幸いにも茂みのすぐそばで倒れていただけでしたが、拾い上げてみると、それはそれはひどいことになってしまっていました。
高所から砂地に打ち付けられ、へこんでしまった髪の毛のパーツと無垢に微笑んでいた顔。
衝撃で吹っ飛んでしまったのであろう膝から下はなく、左の手も無残に折れてしまっていました。
そこで、少年は初めて目から涙をこぼします。
「…………帰ったら、ちゃんと……ちゃんと、直してやるからなっ」
人形をそっとポケットに入れて、少年は片付けが終わろうとしている旧自宅へと戻りました。


引っ越しも終わり、そろそろ年も開けようかという寒い日のこと。
自室で一人ベッドに寝そべっていた少年は、ふと枕元にある本棚を見上げてみます。
そこには、ところどころ破損が残っていながらも、ほとんど元の状態に修復された少女の人形が立っていました。
彼女のためだけに独力で修復方法を学び、何とか元の形に近い状態へと戻してあげていたのです。
(……でも、あの顔だけはどうにもならない、か)
ですが、かつて笑っていた顔は歪んでしまい、口は真一文字に引き結ばれていました。
ほほえみを浮かべていた目元も、口の形の影響か、ただ澄ました顔になってしまい、どうしようもなくむなしい気分になります。
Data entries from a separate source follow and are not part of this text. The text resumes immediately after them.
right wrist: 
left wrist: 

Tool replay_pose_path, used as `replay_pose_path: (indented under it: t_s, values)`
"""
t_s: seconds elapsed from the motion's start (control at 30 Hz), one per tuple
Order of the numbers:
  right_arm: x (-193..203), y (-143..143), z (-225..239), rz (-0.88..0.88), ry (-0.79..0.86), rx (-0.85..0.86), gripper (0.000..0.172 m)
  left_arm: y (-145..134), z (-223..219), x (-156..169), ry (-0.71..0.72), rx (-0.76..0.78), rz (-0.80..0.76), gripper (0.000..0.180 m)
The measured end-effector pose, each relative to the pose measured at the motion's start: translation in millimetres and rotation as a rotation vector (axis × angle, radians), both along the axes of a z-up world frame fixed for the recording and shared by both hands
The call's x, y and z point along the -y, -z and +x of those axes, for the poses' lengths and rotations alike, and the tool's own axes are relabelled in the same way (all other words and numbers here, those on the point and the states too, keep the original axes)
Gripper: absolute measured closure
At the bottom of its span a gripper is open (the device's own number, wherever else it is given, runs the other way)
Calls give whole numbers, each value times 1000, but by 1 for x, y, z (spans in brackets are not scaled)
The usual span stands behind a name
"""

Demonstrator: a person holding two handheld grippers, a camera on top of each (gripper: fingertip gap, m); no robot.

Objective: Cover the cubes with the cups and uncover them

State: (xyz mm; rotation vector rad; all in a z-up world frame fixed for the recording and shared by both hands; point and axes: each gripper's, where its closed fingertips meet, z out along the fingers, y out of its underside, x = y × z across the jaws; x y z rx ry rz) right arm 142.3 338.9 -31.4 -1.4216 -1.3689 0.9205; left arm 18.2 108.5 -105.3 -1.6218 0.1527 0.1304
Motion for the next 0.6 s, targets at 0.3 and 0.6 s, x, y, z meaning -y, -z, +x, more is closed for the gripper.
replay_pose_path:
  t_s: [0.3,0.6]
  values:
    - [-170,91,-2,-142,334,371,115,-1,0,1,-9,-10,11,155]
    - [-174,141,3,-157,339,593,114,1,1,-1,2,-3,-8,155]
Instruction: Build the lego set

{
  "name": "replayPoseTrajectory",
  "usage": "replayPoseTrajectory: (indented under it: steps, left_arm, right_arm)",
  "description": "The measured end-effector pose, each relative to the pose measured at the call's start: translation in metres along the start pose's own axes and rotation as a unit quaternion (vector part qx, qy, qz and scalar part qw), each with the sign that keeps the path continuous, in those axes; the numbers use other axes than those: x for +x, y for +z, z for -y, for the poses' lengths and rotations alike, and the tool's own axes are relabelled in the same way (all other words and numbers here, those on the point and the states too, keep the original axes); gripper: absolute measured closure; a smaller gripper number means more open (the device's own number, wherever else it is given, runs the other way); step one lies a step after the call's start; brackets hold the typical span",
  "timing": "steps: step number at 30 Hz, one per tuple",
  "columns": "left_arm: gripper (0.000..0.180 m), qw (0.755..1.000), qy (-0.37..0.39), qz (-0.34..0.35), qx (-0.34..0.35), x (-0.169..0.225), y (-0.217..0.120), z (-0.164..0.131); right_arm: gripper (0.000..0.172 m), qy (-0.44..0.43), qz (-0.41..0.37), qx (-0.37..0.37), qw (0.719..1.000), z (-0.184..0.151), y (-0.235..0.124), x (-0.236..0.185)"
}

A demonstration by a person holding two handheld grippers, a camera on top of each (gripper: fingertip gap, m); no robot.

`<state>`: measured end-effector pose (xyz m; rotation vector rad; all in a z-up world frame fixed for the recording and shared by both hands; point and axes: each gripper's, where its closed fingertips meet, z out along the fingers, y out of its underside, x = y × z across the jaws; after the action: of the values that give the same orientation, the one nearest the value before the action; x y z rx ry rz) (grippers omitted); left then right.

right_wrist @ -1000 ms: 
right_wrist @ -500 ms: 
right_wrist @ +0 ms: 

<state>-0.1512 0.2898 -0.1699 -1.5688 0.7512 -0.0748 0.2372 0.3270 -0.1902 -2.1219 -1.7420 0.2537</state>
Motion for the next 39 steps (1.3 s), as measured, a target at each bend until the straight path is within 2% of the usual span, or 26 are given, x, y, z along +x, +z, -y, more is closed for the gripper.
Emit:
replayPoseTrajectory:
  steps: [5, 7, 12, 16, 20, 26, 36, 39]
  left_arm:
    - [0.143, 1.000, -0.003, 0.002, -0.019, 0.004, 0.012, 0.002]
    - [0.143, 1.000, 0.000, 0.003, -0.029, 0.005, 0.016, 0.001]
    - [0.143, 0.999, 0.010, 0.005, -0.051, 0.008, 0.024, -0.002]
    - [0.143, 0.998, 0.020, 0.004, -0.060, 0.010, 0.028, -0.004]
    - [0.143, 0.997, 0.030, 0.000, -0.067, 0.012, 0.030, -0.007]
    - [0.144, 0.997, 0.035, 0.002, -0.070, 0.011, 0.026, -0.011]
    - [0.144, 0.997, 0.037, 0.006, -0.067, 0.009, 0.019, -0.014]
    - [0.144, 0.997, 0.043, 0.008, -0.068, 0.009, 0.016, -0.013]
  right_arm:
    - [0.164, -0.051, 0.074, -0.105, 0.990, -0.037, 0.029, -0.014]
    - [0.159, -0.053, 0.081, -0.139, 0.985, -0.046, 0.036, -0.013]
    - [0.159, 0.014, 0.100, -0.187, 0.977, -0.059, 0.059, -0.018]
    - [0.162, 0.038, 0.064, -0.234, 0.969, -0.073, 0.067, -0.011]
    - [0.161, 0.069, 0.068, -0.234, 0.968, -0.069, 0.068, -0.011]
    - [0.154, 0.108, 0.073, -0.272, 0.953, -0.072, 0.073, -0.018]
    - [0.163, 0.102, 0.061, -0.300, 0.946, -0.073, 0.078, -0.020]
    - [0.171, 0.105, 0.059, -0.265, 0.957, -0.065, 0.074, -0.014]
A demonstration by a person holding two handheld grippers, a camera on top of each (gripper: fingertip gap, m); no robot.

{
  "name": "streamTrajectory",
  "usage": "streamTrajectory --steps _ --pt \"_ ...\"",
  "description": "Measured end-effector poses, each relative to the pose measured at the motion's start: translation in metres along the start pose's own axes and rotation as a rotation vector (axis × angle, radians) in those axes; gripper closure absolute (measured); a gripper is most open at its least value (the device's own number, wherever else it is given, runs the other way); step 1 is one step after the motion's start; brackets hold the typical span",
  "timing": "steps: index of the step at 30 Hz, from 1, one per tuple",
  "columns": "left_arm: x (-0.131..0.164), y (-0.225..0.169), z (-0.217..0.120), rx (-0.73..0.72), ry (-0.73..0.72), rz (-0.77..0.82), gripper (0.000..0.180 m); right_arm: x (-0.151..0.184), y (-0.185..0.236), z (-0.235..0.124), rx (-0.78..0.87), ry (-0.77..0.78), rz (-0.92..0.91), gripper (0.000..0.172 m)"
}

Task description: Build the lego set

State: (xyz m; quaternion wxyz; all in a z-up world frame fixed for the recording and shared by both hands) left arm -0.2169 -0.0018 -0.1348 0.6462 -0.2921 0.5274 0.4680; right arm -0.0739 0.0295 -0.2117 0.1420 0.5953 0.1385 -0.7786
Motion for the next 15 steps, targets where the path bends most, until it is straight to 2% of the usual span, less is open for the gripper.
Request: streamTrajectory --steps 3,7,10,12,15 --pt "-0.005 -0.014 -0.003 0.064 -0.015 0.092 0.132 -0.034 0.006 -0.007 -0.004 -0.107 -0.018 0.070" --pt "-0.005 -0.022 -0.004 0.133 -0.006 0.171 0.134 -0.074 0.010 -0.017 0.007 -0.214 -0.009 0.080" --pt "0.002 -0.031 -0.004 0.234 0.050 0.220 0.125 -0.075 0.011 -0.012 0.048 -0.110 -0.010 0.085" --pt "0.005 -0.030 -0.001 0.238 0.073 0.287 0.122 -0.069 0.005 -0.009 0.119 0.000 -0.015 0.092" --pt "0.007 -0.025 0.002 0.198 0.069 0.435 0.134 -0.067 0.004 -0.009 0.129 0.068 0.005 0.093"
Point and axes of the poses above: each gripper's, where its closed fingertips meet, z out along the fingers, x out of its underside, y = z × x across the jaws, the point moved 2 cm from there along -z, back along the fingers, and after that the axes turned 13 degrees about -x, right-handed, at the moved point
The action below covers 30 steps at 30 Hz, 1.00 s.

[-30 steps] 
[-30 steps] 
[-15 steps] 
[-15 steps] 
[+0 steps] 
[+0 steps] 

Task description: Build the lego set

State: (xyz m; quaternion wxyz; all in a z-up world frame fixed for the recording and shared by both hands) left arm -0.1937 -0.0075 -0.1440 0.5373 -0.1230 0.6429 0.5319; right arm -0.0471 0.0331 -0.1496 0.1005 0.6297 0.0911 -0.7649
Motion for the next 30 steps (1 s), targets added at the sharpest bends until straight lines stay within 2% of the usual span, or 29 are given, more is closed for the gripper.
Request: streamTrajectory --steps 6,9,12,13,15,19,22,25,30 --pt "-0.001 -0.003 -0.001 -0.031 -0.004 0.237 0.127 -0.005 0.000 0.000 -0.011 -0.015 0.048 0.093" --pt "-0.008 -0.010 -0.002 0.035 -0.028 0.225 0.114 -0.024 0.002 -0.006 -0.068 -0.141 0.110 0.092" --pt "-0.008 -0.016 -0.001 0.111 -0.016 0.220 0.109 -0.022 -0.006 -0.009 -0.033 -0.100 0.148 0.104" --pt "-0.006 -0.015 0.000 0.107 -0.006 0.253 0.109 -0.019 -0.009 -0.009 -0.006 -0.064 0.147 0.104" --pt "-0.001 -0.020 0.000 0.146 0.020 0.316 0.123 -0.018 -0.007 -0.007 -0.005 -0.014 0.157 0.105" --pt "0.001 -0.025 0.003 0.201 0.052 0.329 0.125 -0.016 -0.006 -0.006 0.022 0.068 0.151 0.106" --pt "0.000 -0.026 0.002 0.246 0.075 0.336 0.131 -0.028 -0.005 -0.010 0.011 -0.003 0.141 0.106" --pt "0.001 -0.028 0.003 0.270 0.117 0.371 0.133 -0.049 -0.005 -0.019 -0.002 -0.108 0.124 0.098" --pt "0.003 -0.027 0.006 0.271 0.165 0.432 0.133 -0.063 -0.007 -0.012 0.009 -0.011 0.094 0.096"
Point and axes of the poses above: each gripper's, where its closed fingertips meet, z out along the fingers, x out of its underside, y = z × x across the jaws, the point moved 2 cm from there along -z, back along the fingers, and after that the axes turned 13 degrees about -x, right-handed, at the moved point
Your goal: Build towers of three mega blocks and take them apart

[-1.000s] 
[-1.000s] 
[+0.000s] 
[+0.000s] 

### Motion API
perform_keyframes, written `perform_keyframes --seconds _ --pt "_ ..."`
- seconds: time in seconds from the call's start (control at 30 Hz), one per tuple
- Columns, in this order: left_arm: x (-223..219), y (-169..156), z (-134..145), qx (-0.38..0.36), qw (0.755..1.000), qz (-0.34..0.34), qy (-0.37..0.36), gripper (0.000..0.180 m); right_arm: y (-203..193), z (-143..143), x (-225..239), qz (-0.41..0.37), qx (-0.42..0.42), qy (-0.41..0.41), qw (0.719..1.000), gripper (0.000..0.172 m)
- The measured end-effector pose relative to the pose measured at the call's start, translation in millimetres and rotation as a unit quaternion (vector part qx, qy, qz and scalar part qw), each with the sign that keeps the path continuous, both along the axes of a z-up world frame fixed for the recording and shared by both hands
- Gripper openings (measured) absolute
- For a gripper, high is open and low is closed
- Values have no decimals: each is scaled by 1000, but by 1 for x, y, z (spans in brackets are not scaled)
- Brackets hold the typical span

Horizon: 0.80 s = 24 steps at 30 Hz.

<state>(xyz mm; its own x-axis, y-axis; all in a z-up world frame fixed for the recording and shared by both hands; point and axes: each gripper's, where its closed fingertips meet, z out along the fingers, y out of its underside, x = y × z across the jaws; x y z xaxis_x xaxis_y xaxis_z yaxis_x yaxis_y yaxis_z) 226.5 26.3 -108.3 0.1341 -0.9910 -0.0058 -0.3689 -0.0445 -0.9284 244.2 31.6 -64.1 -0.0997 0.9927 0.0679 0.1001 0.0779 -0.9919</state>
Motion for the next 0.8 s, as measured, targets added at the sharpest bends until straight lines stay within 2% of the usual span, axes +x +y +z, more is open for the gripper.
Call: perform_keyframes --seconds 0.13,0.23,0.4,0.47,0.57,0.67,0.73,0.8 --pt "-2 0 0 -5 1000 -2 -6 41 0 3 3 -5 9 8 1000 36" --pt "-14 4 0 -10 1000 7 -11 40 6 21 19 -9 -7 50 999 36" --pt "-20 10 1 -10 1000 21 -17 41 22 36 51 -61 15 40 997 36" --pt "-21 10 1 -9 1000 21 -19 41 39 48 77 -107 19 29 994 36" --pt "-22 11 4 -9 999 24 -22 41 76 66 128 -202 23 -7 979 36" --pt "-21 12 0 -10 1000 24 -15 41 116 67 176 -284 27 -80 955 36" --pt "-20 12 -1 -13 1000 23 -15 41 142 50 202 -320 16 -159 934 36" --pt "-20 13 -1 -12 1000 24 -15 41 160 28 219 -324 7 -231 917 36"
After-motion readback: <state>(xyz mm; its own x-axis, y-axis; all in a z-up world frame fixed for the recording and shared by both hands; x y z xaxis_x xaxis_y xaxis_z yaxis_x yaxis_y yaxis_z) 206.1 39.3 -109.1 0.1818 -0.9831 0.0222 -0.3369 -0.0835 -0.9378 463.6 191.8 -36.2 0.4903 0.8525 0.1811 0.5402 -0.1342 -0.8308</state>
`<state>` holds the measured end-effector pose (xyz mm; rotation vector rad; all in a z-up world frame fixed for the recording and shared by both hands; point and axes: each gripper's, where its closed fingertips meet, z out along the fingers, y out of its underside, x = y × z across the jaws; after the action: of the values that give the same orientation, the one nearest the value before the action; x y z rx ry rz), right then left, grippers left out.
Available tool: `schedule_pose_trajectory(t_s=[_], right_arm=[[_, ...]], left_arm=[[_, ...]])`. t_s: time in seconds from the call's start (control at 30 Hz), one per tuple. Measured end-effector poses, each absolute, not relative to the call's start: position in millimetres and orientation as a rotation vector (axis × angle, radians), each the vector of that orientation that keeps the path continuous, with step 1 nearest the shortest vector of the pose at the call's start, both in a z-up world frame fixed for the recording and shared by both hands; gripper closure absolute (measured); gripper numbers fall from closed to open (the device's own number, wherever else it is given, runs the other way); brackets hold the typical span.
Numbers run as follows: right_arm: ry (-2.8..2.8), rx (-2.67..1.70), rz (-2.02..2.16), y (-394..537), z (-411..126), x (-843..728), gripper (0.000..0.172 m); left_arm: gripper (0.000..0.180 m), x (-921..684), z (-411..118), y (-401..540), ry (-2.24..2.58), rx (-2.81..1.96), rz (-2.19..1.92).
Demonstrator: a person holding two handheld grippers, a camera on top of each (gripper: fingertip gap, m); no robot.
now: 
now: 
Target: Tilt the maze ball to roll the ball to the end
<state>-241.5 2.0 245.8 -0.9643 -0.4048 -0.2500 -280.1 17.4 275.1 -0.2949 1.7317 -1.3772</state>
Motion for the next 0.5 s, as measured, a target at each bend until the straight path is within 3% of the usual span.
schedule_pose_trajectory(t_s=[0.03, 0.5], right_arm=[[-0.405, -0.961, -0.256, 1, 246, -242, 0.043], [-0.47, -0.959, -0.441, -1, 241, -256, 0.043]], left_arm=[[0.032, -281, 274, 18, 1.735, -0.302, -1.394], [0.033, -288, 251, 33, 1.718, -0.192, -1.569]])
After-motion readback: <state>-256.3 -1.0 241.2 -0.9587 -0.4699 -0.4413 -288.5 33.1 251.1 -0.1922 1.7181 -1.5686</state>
数年がたち、試行錯誤を重ねても、どうしても表情は元に戻りませんでした。
やがて少年には思春期が訪れ、自身の感覚に疑問を持ち始めてしまいます。
ふとある日、部屋の模様替えをしようと思い立ちました。そして真っ先に目についたのは、少女の人形でした。
冷たく部屋を睥睨(へいげい)している深紅の双眸(そうぼう)が、なぜかすごく気に食わなく感じました。
「………………どうせ、もう直らないんだよ」
そう吐き捨てるようにつぶやくと、少女の人形を引っつかみ、押し入れの隅に設けてある小物入れへ突っ込もうとしたときです。
『ありがとう』
どこからか、そんなささやきが聞こえてきました。はっとした少年は手を広げると、そこには少女の人形の姿。
ただ一つ違うのは、その顔が純真無垢な、明快な笑みを浮かべていたことでした。
『ずっと大切にしてくれて、ありがとね』
また、小さくささやく声。今度こそ少年は、声の主を悟ります。そのまま手の内の人形に目線を落としましたが、
すでに人形は笑っておらず、ただ冷たい目で少年を見つめるだけでした。
ですが、不思議といやにはなりませんでした。代わりに口から出たのは、回答の言葉。


「……こちらこそ、ありがと。おれと一緒にいてくれて。……これからも、一緒だぞ」
小物入れに片付ける代わりに、そっと手前に飾って、少年は押入れを閉じました。
たとえ場所をともにしなくとも、その感謝は聞こえるから。



*********


うっはぁ、キモォーイ!!
書いてて顔から火が出そうでした(真顔)。まったく、我ながらおっそろしい核ミサイルを撃ってしまったものですw


ちなみにこの小説を書いた経緯を話すと、


武装神姫のポーズを考えている途中、ふと霊的な話を思い出す

そういえば、使い込まれたものには魂が宿るんだっけ、的な考えを浮かばせていると、ふとどこからか「ありがとう」と
聞こえた(気がしただけですがw)

大切にされたものが最後に「ありがとう」って言ったら、なんか癒されるよなぁと思うと同時に、なぜか小説ネタが浮かぶ

以下本文


となりました。
最初は恩返しをテーマに書こうと思いましたが、思いつくまま書いていくうちになぜかテーマがずれてしまいましたw
つまり何が言いたいかといいますと、ものは大切にしようぜ!プラモ壊しまくってる自分が言えることじゃないけど!!